Reputation: 11561
I'm trying to enter a stream of rare (<1/minute) metrics and be able to query it many hours in the past. Unfortunately, I can't see beyond 6 hours despite trying the usual tricks I could find in the Google. What's wrong with my configuration? Here are the files I use to set up my environment:
./storage-aggregation.conf
[min]
pattern = \.lower$
xFilesFactor = 0
aggregationMethod = min
[max]
pattern = \.upper(_\d+)?$
xFilesFactor = 0
aggregationMethod = max
[sum]
pattern = \.sum$
xFilesFactor = 0
aggregationMethod = sum
[count]
pattern = \.count$
xFilesFactor = 0
aggregationMethod = sum
[count_legacy]
pattern = ^stats_counts.*
xFilesFactor = 0
aggregationMethod = sum
[default_average]
pattern = .*
xFilesFactor = 0
aggregationMethod = average
./docker-compose.yml
version: '3.3'
services:
graphite:
image: graphiteapp/graphite-statsd
container_name: 'graphite'
ports:
- '2003:2003'
volumes:
- ./persistence/graphite/storage:/opt/graphite/storage
- ./storage-aggregation.conf:/opt/graphite/conf/storage-aggregation.conf
- ./storage-schemas.conf:/opt/graphite/conf/storage-schemas.conf
grafana:
build: './grafana'
ports:
- '3000:3000'
links:
- graphite
./storage-schemas.conf
[carbon]
pattern = ^carbon\.
retentions = 10s:6h,1m:90d
[default_1min_for_1day]
pattern = .*
retentions = 10s:1800d,1m:1800d,10m:1800d
./grafana/provisioning/datasources/all.yml
datasources:
- name: 'graphite'
type: 'graphite'
access: 'proxy'
org_id: 1
url: 'http://graphite:8080'
is_default: true
version: 1
editable: true
./grafana/provisioning/dashboards/all.yml
- name: 'default'
org_id: 1
folder: ''
type: 'file'
options:
folder: '/var/lib/grafana/dashboards'
./grafana/Dockerfile
FROM grafana/grafana:7.0.0
ADD ./provisioning /etc/grafana/provisioning
ADD ./config.ini /etc/grafana/config.ini
ADD ./dashboards /var/lib/grafana/dashboards
USER 0
RUN chmod a+w /var/lib/grafana -R /etc/grafana/config.ini
USER 472
./grafana/config.ini
[paths]
provisioning = /etc/grafana/provisioning
[server]
enable_gzip = true
[users]
default_theme = light
The dashboard is pretty much a default. What am I missing here?
Upvotes: 0
Views: 452
Reputation: 2176
Your retentions specify that the raw interval is 10s, but you're sending data less than every minute.

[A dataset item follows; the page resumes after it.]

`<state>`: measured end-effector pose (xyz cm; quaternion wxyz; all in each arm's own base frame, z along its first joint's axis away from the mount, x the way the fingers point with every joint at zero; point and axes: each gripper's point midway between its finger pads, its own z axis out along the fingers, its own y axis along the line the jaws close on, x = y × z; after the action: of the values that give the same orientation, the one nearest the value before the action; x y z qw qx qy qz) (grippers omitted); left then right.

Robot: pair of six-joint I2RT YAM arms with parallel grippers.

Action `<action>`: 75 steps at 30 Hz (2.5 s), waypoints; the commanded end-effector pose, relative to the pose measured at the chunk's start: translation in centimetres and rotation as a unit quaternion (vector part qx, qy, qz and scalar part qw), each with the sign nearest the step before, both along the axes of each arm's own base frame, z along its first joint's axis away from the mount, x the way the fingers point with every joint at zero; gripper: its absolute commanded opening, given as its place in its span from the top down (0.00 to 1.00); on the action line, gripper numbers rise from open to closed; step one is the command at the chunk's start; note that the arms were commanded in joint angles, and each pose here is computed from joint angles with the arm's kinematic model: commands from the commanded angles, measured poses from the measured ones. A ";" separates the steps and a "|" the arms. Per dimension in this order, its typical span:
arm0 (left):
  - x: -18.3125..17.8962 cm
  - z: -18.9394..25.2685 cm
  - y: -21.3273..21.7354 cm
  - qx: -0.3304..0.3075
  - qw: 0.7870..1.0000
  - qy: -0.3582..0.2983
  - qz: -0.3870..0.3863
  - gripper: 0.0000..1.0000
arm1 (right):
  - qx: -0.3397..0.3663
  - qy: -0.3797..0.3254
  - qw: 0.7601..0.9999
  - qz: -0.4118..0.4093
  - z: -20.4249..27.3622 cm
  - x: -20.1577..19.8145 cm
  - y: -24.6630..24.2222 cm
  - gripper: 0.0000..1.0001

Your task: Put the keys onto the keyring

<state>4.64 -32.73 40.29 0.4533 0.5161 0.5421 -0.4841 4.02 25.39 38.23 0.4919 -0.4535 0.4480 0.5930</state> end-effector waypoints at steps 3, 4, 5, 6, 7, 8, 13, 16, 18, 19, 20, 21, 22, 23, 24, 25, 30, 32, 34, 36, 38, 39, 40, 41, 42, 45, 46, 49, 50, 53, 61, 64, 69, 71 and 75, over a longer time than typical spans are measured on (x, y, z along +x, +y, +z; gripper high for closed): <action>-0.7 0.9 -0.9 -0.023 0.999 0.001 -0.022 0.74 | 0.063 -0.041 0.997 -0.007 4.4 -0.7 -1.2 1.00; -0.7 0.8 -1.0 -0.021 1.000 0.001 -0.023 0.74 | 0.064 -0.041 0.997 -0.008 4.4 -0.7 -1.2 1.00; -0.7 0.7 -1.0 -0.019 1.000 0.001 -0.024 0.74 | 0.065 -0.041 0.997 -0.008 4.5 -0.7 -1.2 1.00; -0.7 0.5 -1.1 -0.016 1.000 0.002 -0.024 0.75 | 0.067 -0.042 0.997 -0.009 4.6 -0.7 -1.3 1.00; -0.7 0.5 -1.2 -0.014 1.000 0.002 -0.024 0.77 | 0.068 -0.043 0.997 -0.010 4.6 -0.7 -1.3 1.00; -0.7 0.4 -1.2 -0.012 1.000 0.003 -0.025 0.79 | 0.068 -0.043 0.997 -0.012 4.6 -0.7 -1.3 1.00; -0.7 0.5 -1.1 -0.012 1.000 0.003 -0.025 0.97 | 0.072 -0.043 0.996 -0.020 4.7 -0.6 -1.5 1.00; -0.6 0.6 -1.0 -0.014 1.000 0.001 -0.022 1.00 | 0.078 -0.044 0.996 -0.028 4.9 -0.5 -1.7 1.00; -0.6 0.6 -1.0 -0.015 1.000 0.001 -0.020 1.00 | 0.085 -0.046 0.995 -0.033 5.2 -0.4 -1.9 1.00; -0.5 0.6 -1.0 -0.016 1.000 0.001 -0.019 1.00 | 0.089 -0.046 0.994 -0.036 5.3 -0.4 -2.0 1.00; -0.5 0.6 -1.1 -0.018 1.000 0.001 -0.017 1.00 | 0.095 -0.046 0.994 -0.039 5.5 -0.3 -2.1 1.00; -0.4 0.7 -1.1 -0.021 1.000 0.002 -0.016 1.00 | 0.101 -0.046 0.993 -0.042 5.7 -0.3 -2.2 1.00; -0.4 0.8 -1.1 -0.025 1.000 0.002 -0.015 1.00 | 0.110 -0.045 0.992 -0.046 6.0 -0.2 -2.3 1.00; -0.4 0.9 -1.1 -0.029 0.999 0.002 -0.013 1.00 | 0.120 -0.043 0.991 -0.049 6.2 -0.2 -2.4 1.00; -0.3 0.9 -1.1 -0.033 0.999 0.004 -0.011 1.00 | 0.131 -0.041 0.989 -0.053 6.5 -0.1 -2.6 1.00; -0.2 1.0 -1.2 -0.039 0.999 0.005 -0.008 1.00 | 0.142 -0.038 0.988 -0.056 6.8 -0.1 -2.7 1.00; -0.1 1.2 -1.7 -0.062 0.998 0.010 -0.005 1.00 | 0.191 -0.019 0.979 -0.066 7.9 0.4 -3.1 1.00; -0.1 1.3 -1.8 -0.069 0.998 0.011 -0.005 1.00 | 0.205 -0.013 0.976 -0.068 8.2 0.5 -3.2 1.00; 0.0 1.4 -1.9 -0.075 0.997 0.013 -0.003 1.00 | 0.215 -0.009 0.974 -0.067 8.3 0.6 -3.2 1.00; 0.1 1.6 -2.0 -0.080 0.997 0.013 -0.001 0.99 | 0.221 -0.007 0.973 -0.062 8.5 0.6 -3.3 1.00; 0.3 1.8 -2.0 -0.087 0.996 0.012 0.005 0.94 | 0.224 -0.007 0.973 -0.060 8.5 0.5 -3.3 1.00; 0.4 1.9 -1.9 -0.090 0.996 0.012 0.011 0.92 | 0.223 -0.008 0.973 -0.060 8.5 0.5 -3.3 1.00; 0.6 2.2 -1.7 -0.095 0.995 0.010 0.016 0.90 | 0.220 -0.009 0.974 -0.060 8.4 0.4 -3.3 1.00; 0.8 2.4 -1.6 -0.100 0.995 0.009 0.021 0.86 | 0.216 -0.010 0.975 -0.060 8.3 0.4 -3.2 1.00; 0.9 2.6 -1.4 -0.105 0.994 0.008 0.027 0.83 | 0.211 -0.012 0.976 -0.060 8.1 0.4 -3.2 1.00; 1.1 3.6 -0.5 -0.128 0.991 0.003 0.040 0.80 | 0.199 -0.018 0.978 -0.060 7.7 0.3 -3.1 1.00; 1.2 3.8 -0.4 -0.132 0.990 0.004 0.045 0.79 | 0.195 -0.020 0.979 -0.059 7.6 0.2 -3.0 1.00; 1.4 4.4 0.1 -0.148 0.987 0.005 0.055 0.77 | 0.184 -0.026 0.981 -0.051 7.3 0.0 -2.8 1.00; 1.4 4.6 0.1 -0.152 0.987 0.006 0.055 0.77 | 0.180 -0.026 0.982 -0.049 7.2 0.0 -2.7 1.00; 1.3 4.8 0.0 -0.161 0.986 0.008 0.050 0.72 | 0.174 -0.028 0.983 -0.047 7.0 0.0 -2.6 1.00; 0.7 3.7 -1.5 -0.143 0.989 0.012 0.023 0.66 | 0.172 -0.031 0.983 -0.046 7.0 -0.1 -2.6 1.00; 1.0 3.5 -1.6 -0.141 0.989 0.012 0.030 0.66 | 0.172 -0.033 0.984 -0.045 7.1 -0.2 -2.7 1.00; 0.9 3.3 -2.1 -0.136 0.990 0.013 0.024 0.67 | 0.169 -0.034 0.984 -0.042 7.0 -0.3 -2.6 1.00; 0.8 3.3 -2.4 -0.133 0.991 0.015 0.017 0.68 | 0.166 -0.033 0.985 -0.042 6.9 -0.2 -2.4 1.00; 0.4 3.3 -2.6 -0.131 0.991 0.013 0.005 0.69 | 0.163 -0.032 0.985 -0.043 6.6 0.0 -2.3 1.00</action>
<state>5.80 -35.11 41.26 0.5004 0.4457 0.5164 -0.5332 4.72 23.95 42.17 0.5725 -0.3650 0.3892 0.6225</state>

This means that the raw retention will look like 0s,<value>; 10s, null; 20s, null; 30s, null; 40s, null; 50s, null; 60s, <value maybe, but could also be null>
You have XFF set to 0, which means that the rollup to 1 minute requires 6 non-null raw values. You only have 1, so it rolls up to null
.
You should consider updating your raw retention to longer than 10s, and if you want to propagate the value even though you have a ton of nulls then set XFF to 0.9 (which will allow the next aggregation to accept a value if at least 10% of the lower intervals are known.
Finally, your 10s:1800d,1m:1800d,10m:1800d
setting doesn't make sense because the lower retentions will never be used (as they all cover 1800d), if you really want raw data for 1800d then you can just use 10s:1800d
, but that will still result in a huge and unwieldy file. I'd suggest a more reasonable schedule (low interval = short retention, higher intervals = longer retention, the total size of your whisper file is going to be the sum of retention / interval for each level of aggregation, and graphite will always pick the first retention that covers the query period) combined with XFF values that match your expectation for how rollups should handle null values.
Upvotes: 1